5 ways to counteract disruption
Organisations are finding ways to stay ahead of the innovation curve
Disruption driven by the blazing pace of technological advances has been upending business models for decades By now, because everyone knows it’s coming sooner rather than later, it’s become difficult to pity the unprepared, according to speakers at the ‘Signature – Disruption by Design’ event earlier this month in Canberra.
“If you’re moving slower and slower in a world that’s moving faster and faster, then there are going to be problems,” says Peter Williams, Chief Edge Officer, Centre for the Edge, Deloitte Australia. “But it’s not disruption if you’re moving at the right tempo.”
Here are five tips from the experts on how to stay disruptive to avoid disruption in the digital age:
1. Recognise the patterns of disruption
Knowing what disruption looks like allows companies not only to recognise and act when they see it coming, but also to be the innovators, says Deloitte’s Williams.
For instance, keep an eye on “adjacent assets.” In the vein of Uber and Airbnb, this means leveraging assets that were not previously considered part of a market, like regular cars for taxis, and houses for hotels.
Other examples include Ikea, which shortened its value chain with flatpack furniture, removing the need for furniture removalists. Whatsapp’s pared-back messaging service gave customers a stand-alone product and nothing more.
Tripadvisor and Wikipedia earned their followers by mobilising a large number of third parties to create superior valuable in a product.
2. Don’t use technology as a blunt-force tool
Technology is a necessary means to innovate, but it should not be used exclusively, says Williams.
“Don’t accidentally create exclusion with your new technology when it is meant to provide inclusion,” he says. “There will be people who can’t get the internet on their phones, or have mental or physical barriers. Don’t cut them off. Take a multi-channel approach, but grow the number of people getting on board with your digital program so they can help those who can’t.”
3. Focus on agile people
Disruptive businesses move fast and change direction, but they can only be as nimble as the people who do the work.
Leaders can get their workforce on board by deploying practical skills that focus on the psychology of change, says Charlotte Rush, Head of Learning at innovation consultancy Inventium.

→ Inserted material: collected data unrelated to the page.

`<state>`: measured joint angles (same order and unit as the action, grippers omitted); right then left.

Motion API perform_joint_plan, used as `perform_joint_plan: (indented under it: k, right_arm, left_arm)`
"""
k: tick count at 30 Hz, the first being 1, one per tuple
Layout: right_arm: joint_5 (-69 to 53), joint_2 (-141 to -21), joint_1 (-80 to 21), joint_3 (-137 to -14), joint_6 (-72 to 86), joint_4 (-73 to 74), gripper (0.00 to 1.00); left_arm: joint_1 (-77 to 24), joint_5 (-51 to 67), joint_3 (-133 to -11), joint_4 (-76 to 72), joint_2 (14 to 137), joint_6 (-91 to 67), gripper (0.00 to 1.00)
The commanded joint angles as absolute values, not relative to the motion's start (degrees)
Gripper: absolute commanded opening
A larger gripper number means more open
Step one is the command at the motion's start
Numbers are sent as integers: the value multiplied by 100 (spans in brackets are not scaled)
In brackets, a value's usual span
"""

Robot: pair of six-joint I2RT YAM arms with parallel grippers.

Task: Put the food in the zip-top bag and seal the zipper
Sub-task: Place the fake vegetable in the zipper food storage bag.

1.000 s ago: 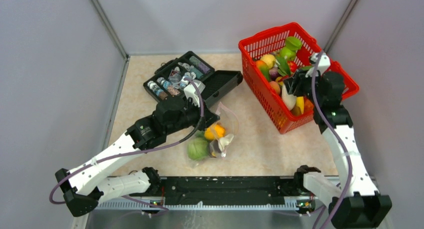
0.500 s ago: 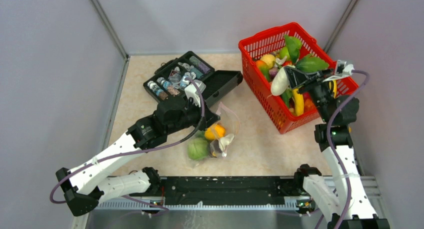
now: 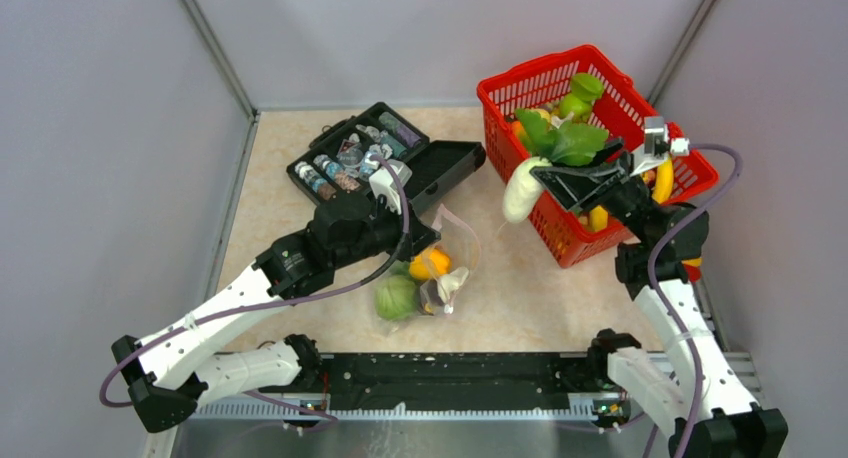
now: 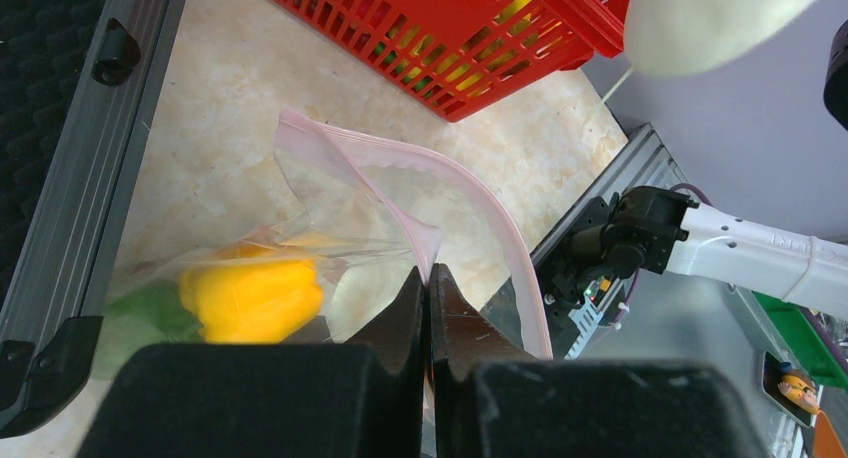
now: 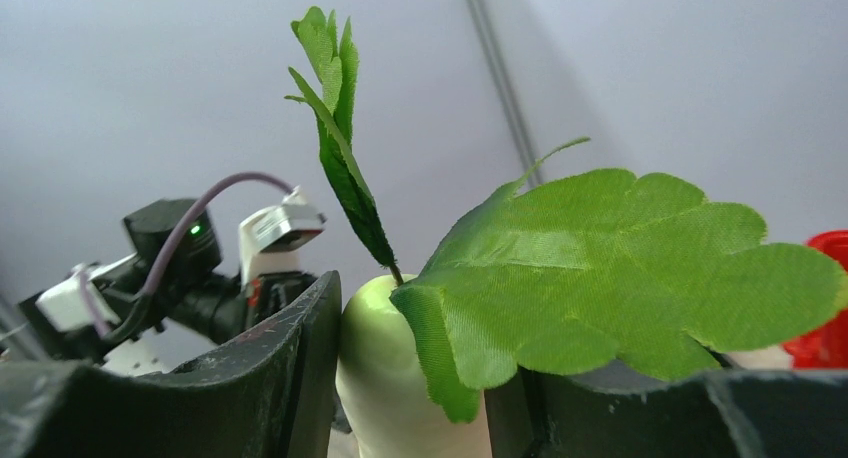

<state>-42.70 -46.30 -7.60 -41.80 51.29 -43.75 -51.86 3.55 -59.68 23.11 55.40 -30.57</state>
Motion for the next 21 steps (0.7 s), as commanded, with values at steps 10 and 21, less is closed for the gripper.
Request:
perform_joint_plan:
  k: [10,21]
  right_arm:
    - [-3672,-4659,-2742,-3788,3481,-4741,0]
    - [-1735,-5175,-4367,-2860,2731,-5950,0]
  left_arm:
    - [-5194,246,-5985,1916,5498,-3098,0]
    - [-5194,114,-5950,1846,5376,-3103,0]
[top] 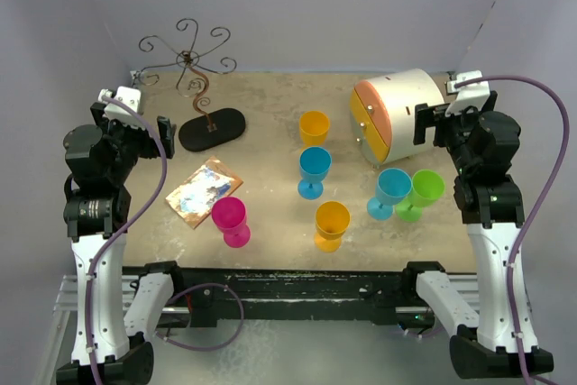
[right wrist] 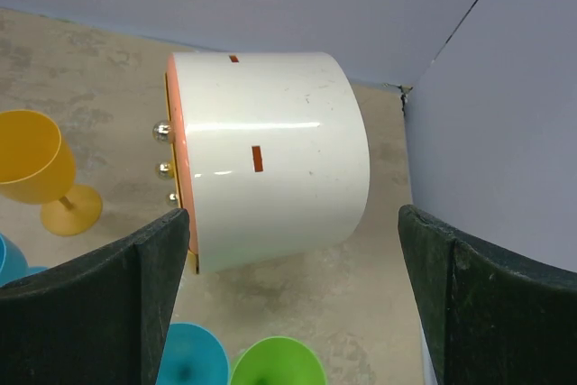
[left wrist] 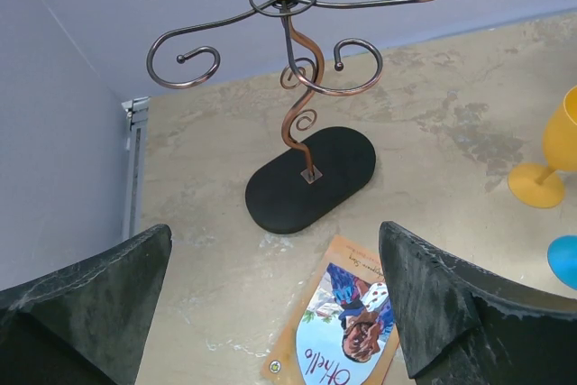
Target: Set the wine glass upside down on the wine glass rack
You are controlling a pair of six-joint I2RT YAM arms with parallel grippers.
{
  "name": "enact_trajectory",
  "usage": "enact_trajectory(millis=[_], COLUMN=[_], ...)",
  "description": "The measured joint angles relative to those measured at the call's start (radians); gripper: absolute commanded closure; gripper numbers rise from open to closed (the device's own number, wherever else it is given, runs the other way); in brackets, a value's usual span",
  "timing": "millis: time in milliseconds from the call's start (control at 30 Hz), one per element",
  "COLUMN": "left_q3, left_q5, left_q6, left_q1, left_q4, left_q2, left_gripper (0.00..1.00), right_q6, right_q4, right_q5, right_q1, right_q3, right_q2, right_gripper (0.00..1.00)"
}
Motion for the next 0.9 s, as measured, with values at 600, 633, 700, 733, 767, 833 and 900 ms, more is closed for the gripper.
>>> enact_trajectory(millis=[600, 633, 700, 733, 767, 833, 900], left_q3=[0.003, 0.006, 0.015, 0.022, 0.028, 0.043, 0.061], left_q5=[-0.002, -0.002, 0.0, 0.004, 0.009, 0.023, 0.039], left_q6=[0.0, 0.0, 0.0, 0.001, 0.001, 0.001, 0.002], left_q1=[0.0, 0.0, 0.0, 0.0, 0.0, 0.0, 0.0], left_q4=[-0.01, -0.014, -0.019, -0.021, -0.021, -0.021, -0.021], left_q2=[-0.005, -0.005, -0.005, -0.005, -0.004, 0.005, 0.016], left_gripper=[0.01, 0.01, 0.01, 0.01, 0.01, 0.01, 0.01], right_q6=[-0.014, -0.023, -0.045, -0.06, -0.078, -0.113, -0.15], right_q4=[0.003, 0.002, -0.003, -0.003, -0.004, -0.009, -0.018], right_q5=[-0.006, -0.013, -0.032, -0.049, -0.07, -0.106, -0.158], right_q1=[0.0, 0.0, 0.0, 0.0, 0.0, 0.0, 0.0], right_q3=[0.003, 0.007, 0.016, 0.022, 0.027, 0.04, 0.062], right_q2=[0.0, 0.0, 0.001, 0.002, 0.003, 0.014, 0.035], right_gripper=[0.0, 0.0, 0.0, 0.0, 0.0, 0.0, 0.0])
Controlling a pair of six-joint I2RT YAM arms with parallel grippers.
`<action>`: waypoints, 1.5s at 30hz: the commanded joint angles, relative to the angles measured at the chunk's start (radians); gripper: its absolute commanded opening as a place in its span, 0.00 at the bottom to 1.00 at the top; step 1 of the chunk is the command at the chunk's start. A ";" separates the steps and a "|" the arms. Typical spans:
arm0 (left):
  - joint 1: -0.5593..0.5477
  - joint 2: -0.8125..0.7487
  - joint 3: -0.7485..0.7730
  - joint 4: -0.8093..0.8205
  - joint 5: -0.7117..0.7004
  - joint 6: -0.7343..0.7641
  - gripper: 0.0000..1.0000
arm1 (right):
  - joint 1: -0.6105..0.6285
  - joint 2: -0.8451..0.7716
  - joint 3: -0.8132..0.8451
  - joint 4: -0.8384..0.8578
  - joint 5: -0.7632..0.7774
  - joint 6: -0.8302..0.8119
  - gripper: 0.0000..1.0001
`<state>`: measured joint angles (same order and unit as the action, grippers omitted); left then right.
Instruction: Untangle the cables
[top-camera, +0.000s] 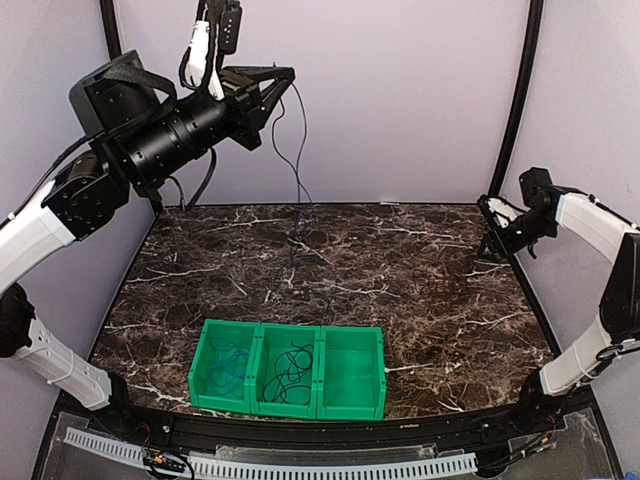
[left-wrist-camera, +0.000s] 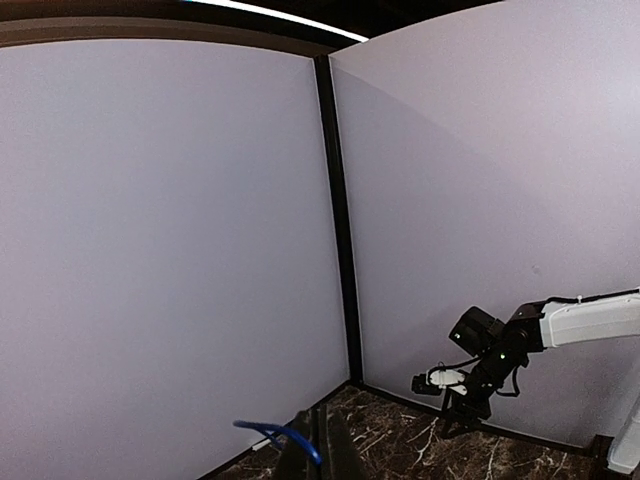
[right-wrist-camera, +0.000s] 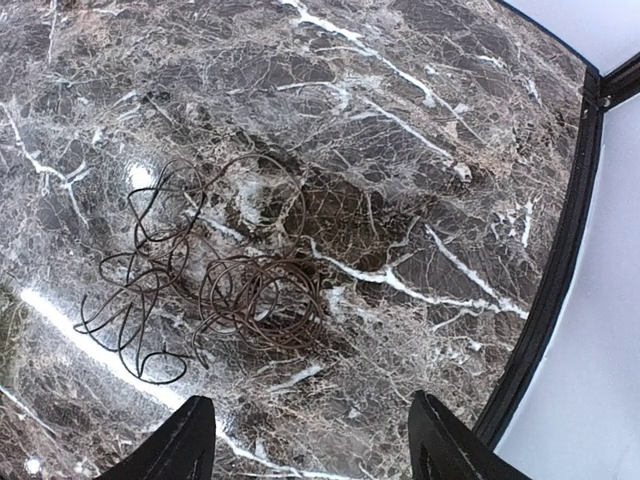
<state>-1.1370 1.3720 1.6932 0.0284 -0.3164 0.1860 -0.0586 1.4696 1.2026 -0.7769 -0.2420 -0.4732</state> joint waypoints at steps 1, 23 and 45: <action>0.001 -0.066 -0.038 -0.021 0.045 -0.078 0.00 | 0.021 -0.031 0.003 -0.023 -0.040 0.013 0.68; -0.041 -0.221 -0.330 -0.008 0.027 -0.297 0.00 | 0.162 -0.025 -0.007 0.028 -0.063 0.039 0.69; -0.155 -0.206 -0.167 -0.249 0.039 -0.274 0.00 | 0.166 -0.010 -0.034 0.062 -0.075 0.039 0.69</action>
<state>-1.2751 1.1995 1.5066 -0.1684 -0.2714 -0.0608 0.0986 1.4475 1.1778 -0.7406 -0.2966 -0.4454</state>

These include doing more of the things that work; dedicating efforts to just a core set of changes and making goals concrete; celebrating small wins; and making change feel natural for people by changing the environment around them.
“This is not about one big new complex methodology for change management. This is about recognising that having an influence on peoples’ behaviour has a huge impact on success,” Rush says.
4. Put experience at the heart of your service
The number of innovations entering the workplace is an example of how easily companies can be disrupted if they fail to “engage, empower and fulfil” their workforce and customers, or put people first, says Bryan Froud, Workplace Consulting Director, JLL.
Disruptive technology is increasingly being used by organisations throughout the entire employee life cycle, from canvasing and on-boarding potential recruits, all the way throughout their ongoing development.
At one tech organisation an algorithm scrubs browsing patterns and computer usage, to predict the likelihood of their leaving a job up to the 95 percent accuracy percentile.
“It’s getting to the stage where our employers will know when we plan on leaving out organisation, perhaps even before we know ourselves,” says Froud.
5. Have empathy
Empathy is central tenet of a process known as design thinking that encourages innovators to get to the heart of the needs of the people they are designing a product or a space for.
Having a product that empathises with users and the human experience, will make companies less likely to be disrupted, says Froud.
“A survey will just feed people questions that are based on your assumptions, and provide limited scope for follow-up questions,” he says. “By engaging in a more meaningful way, it creates an opportunity to unlock unique insights that even participants may have not realised themselves.”